BEGIN

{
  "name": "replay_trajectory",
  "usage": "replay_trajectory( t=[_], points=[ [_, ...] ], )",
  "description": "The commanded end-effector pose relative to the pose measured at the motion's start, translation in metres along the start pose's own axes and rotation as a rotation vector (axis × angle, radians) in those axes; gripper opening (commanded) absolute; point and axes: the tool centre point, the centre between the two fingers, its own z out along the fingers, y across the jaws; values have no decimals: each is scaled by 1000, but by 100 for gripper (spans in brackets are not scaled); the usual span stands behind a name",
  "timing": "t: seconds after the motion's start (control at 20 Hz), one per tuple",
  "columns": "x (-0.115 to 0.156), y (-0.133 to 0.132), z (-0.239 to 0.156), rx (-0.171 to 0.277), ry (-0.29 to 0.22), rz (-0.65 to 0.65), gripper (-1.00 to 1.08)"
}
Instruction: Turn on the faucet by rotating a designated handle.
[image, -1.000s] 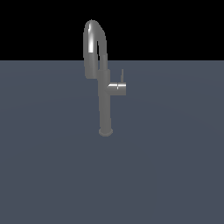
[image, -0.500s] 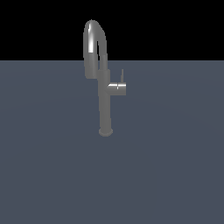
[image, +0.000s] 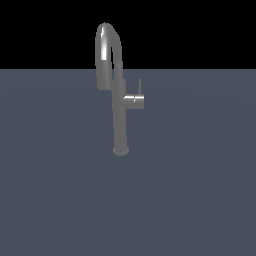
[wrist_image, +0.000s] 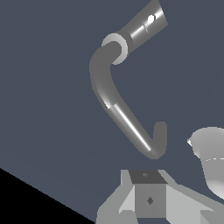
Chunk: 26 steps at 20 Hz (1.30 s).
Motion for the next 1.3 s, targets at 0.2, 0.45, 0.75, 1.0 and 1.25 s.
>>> replay_trajectory(
  t=[0.2, 0.45, 0.75, 1.0, 1.25],
  points=[
    [43, -7, 1, 138, -126, 133, -100],
    [76, -8, 6, 244, -224, 236, -100],
    [115, -6, 16, 374, -343, 361, -100],
    [146, -1, 29, 484, -445, 469, -100],
    [171, 3, 43, 578, -531, 561, -100]
  ],
)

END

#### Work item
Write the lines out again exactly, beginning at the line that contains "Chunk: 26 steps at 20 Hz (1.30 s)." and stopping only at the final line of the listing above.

#### Answer to the problem
Chunk: 26 steps at 20 Hz (1.30 s).
Motion for the next 1.3 s, targets at 0.2, 0.45, 0.75, 1.0 and 1.25 s.
>>> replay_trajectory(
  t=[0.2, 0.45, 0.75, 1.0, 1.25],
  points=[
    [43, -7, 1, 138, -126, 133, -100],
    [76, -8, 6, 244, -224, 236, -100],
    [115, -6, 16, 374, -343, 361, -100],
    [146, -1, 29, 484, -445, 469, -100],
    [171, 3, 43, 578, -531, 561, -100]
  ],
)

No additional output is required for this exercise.